Едва он успел порадоваться, а заодно и с облегчением помолиться во здравие своего нежданно склонного к риску отпрыска, как подоспело новое известие. Чезаре направлялся сюда, в Рим. Теперь уже в сопровождении не нескольких людей, а целой кондотты из полусотни опытных солдат. Опять же без слуг, излишней торжественности… Да вообще без торжественности! Его сын словно бы разом отбросил любовь к красивым одеждам, роскоши. Хотя не ко всей. Чего стоил тот, с позволения сказать, обед, на который его со спутниками пригласил правитель Флоренции Пьеро ди Лоренцо де Медичи.
Обед, как же! Всем известны были куртизанки-танцовщицы, которые появлялись для особо дорогих гостей нового правителя Флоренции. Те самые, привечаемые им уже довольно давно. И присутствие их на том обеде, куда был приглашён Чезаре, могло значить только одно – Пьеро де Медичи был чем-то доволен. Но о чём он мог говорить с его сыном? Этого кардинал Борджиа пока не знал.

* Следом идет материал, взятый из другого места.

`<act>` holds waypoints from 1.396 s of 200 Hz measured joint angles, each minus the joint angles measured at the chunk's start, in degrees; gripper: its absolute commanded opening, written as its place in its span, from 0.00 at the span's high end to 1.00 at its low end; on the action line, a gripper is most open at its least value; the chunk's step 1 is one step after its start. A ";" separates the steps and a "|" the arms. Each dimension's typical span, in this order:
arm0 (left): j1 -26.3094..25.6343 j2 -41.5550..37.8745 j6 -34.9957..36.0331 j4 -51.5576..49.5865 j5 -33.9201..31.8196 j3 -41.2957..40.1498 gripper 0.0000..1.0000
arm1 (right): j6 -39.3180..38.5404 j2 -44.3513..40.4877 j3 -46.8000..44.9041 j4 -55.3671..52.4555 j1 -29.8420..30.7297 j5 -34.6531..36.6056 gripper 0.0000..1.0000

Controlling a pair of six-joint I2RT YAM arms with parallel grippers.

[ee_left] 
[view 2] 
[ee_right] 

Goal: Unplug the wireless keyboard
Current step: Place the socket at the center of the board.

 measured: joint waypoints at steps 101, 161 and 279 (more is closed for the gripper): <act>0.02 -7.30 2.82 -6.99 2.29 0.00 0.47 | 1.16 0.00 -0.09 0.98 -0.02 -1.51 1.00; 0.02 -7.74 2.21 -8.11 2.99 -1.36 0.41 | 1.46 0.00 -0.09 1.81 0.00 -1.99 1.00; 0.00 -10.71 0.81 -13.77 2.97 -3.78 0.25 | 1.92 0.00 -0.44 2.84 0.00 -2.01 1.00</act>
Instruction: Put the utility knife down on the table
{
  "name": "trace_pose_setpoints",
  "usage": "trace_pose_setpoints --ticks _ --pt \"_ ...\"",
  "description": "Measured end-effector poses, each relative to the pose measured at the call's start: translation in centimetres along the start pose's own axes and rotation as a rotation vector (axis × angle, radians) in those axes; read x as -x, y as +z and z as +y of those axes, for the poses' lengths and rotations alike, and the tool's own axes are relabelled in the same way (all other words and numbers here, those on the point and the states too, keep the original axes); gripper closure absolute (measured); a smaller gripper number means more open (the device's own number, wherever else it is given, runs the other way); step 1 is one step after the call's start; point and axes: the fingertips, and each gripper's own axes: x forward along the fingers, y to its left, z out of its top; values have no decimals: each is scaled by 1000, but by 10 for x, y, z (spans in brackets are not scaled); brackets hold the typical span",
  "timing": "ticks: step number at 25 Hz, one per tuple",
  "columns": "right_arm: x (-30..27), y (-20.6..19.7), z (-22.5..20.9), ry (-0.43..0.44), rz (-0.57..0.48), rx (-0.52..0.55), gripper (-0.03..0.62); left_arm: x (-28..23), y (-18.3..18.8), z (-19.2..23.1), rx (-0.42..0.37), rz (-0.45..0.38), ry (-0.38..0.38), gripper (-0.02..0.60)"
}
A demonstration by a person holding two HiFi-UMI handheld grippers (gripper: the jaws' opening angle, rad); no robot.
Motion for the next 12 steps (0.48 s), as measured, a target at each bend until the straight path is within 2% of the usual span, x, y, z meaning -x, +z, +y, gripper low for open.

Ждать оставалось недолго. Раньше он мог бы сказать, что Чезаре не станет особенно спешить, передвигаясь медленно, совершая недолгие дневные переходы и останавливаясь ночевать либо в подходящих городках, либо в разбитом для него комфортном лагере. Сейчас же… Он решил, что не станет удивляться, если гонец с известием о выезде Чезаре из Флоренции опередит самого Чезаре на день, может быть два.
– Неожиданно взрослеют дети, - улыбнулся кардинал, - поудобнее устраиваясь в кресле, стоящем у раскрытого окна на втором этаже его римского дворца. – Если бы и Хуан тоже…
Хуан, второй сын, его большая любовь и не менее большая проблема. Он упорно не желал взрослеть, зато охотно принимал все преимущества сына кардинала. Принимал как должное и не забывал требовать большего и большего. А выбора не имелось, именно его Родриго готовил к пути военачальника. Именно Хуан должен был стать… опорой для главной его надежды, по имени Чезаре.
Ирония судьбы! Чезаре не понимал – да и не мог понять по малолетству – что отец поставил на него, а не кого-то другого. Поставив же, двинул сына в том направлении, которое являлось наиболее перспективным, наиболее открытым для достижения самого большого выигрыша, который только был возможен. Будь иначе – он бы не стал следовать не закону, а всего лишь привычке рода отправлять второго сына по пути церкви, считающемуся вторичным по значимости.
Только сказать это Чезаре он пока не мог. Было… слишком опасно раскрывать перед сначала ребёнком, а потом юношей собственные далеко идущие планы. Достаточно было одного неосторожного разговора для того, чтобы если не разбить тщательно выстраиваемый «дворец из стекла», то серьёзно усложнить осуществление давно лелеемых планов.
Оставалось ждать. Ждать возможности раскрыть картину, придуманного много лет назад плана, хоть кому то из своей семьи. И одновременно, год за годом, выполнять все, дабы приблизить осуществление. Возведение юного Чезаре в епископский сан было одним из пусть не главных, но немаловажных действий. Уже имелась договорённость с Иннокентием VIII, что через год его сына сделают архиепископом, а спустя ещё год-другой и кардиналом. Болезнь понтифика нарушила договорённость, но вместе с тем не изменила главного. Может быть даже наоборот, приблизила.
Если ничего не изменится, скоро должна была представиться вторая возможность сделать очень важный шаг, без которого остальные просто не могли быть осуществлены. Кардинал Борджиа очень хотел знать будущее хотя бы в общих чертах. Увы, он понимал всю тщетность подобных своих желаний. Зато можно было начинать готовиться, собирая деньги, союзников, равно как и тех, кто мог стать таковым, услышав звон монет или слова, много обещающие в случае принятия верных решений.